Beaches in Corsica were shut for the current week after curiously aggressive cows began gutting tourists.
The French-owned Mediterranean island has more than 15,000 cows who have become curiously unshakable following an extended time of lockdown. Tourists getting back to the island’s acclaimed beaches are currently battling about their spots of sand with the cow-like crowd.
One man was shipped off hospital subsequent to being gutted in the neck on a sea shore in Lotu, another crowd of cows pursued tourists down a famous road, and in the mountain town of Lozzi, a 70-year-elderly person was traveled to hospital with a “serious leg twisted” in the wake of being assaulted while hanging out her laundry, as indicated by the news.

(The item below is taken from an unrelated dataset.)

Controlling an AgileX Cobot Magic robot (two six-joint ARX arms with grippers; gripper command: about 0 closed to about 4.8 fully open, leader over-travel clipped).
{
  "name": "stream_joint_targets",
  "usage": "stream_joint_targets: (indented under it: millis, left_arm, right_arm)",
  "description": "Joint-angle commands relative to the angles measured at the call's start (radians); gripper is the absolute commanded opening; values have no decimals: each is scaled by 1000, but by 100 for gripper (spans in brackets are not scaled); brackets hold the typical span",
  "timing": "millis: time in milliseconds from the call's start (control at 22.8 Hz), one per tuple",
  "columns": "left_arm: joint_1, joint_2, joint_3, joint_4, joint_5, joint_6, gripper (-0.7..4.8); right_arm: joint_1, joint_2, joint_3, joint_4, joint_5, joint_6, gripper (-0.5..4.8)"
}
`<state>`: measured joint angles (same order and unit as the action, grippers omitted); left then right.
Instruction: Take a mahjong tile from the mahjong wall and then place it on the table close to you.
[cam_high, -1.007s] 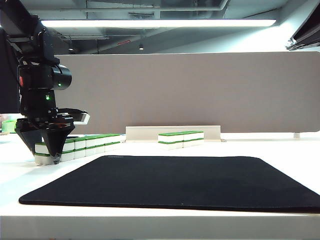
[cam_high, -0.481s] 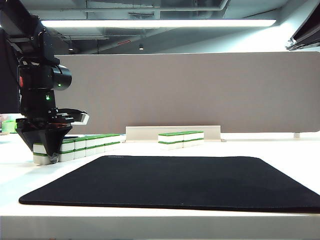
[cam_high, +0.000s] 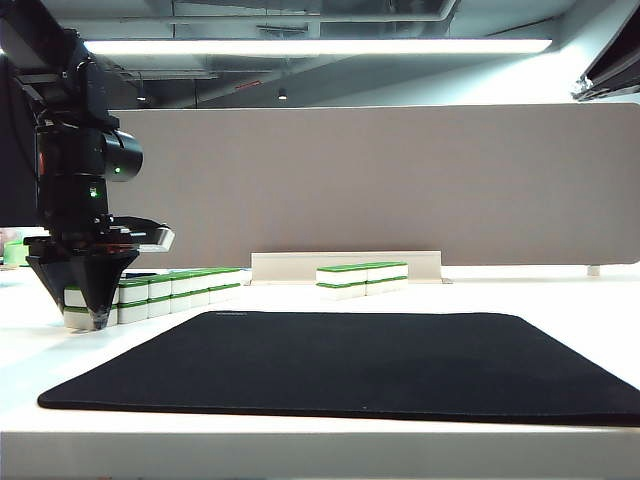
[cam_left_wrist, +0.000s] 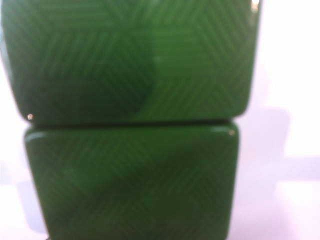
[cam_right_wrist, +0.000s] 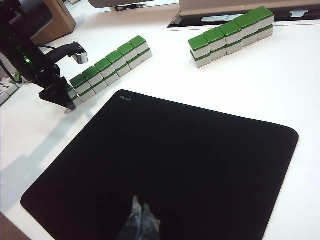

“The woman was injured two centimeters from the femoral corridor,” Lozzi mayor Francois Acquaviva told neighborhood paper Corse. “On the off chance that this goes on, there will be passings.”
In the southern piece of the island close to Ajaccio, beaches were shut after hordes of dairy cattle were discovered harming cars, private property and rampaging through picnics.
“Tourists snicker at this as old stories and take pictures, however it’s a genuine bug,” a neighborhood councilor told the paper, and one creature salvage official cautioned: “When you see that [the cows] are going a specific way, it is ideal to give them need.”